PROBLEM:
Nothing in the data should be left out, so repeat it all exactly.

[[ SUPPLIED MATERIAL, beginning ]]

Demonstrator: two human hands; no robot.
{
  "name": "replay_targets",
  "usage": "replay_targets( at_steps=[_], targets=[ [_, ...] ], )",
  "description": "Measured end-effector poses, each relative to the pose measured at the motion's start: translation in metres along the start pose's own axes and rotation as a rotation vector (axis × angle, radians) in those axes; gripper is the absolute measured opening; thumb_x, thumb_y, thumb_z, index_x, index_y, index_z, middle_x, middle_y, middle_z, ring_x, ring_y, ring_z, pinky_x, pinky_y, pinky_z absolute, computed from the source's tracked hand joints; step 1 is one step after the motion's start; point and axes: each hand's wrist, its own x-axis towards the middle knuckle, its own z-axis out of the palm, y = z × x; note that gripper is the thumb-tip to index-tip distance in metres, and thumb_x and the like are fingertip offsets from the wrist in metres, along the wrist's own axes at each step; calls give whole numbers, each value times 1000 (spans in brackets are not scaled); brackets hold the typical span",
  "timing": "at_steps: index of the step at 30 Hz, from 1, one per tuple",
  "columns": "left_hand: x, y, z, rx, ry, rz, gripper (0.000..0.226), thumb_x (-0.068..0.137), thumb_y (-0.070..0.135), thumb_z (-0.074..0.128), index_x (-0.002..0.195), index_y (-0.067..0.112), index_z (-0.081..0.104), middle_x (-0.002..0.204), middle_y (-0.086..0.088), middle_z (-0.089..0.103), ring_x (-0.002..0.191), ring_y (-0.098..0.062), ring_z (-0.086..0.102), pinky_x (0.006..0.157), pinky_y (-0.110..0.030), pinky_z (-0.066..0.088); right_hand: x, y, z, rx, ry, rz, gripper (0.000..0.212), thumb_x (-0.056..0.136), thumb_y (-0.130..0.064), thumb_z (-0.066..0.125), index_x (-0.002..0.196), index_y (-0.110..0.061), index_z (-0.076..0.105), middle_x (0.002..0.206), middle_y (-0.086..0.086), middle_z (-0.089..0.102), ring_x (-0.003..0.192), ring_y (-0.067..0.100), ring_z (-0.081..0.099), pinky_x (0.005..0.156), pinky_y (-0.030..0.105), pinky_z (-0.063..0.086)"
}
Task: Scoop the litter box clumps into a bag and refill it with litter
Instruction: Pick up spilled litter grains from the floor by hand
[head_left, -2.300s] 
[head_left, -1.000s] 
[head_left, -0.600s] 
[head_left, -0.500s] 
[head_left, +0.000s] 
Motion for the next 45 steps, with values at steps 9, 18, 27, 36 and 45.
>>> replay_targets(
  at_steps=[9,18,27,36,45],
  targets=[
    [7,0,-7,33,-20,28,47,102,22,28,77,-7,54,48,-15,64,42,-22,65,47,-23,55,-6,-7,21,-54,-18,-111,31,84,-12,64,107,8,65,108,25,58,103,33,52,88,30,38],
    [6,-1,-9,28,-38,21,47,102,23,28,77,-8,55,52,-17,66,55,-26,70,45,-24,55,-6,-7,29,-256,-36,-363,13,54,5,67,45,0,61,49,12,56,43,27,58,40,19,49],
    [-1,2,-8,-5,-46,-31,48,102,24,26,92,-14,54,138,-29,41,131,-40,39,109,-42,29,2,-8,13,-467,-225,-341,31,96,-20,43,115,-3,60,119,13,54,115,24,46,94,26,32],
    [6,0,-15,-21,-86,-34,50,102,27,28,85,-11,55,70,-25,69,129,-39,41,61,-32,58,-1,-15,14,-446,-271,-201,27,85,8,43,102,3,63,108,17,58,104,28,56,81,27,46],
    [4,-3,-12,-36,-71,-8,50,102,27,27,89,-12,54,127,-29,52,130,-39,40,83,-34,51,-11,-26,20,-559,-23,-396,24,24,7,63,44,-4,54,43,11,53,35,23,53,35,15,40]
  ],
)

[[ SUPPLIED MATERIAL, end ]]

RESULT OF THE EXERCISE:
Demonstrator: two human hands; no robot.
{
  "name": "replay_targets",
  "usage": "replay_targets( at_steps=[_], targets=[ [_, ...] ], )",
  "description": "Measured end-effector poses, each relative to the pose measured at the motion's start: translation in metres along the start pose's own axes and rotation as a rotation vector (axis × angle, radians) in those axes; gripper is the absolute measured opening; thumb_x, thumb_y, thumb_z, index_x, index_y, index_z, middle_x, middle_y, middle_z, ring_x, ring_y, ring_z, pinky_x, pinky_y, pinky_z absolute, computed from the source's tracked hand joints; step 1 is one step after the motion's start; point and axes: each hand's wrist, its own x-axis towards the middle knuckle, its own z-axis out of the palm, y = z × x; note that gripper is the thumb-tip to index-tip distance in metres, and thumb_x and the like are fingertip offsets from the wrist in metres, along the wrist's own axes at each step; calls give whole numbers, each value times 1000 (spans in brackets are not scaled); brackets hold the typical span",
  "timing": "at_steps: index of the step at 30 Hz, from 1, one per tuple",
  "columns": "left_hand: x, y, z, rx, ry, rz, gripper (0.000..0.226), thumb_x (-0.068..0.137), thumb_y (-0.070..0.135), thumb_z (-0.074..0.128), index_x (-0.002..0.195), index_y (-0.067..0.112), index_z (-0.081..0.104), middle_x (-0.002..0.204), middle_y (-0.086..0.088), middle_z (-0.089..0.103), ring_x (-0.002..0.191), ring_y (-0.098..0.062), ring_z (-0.086..0.102), pinky_x (0.006..0.157), pinky_y (-0.110..0.030), pinky_z (-0.066..0.088); right_hand: x, y, z, rx, ry, rz, gripper (0.000..0.212), thumb_x (-0.056..0.136), thumb_y (-0.130..0.064), thumb_z (-0.066..0.125), index_x (-0.002..0.196), index_y (-0.110..0.061), index_z (-0.076..0.105), middle_x (0.002..0.206), middle_y (-0.086..0.086), middle_z (-0.089..0.102), ring_x (-0.003..0.192), ring_y (-0.067..0.100), ring_z (-0.081..0.099), pinky_x (0.005..0.156), pinky_y (-0.030..0.105), pinky_z (-0.063..0.086)"
}
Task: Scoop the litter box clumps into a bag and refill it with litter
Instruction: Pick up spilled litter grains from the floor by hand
[head_left, -2.300s] 
[head_left, -1.000s] 
[head_left, -0.600s] 
[head_left, -0.500s] 
[head_left, +0.000s] 
Motion for the next 45 steps, with values at steps 9, 18, 27, 36 and 45.
>>> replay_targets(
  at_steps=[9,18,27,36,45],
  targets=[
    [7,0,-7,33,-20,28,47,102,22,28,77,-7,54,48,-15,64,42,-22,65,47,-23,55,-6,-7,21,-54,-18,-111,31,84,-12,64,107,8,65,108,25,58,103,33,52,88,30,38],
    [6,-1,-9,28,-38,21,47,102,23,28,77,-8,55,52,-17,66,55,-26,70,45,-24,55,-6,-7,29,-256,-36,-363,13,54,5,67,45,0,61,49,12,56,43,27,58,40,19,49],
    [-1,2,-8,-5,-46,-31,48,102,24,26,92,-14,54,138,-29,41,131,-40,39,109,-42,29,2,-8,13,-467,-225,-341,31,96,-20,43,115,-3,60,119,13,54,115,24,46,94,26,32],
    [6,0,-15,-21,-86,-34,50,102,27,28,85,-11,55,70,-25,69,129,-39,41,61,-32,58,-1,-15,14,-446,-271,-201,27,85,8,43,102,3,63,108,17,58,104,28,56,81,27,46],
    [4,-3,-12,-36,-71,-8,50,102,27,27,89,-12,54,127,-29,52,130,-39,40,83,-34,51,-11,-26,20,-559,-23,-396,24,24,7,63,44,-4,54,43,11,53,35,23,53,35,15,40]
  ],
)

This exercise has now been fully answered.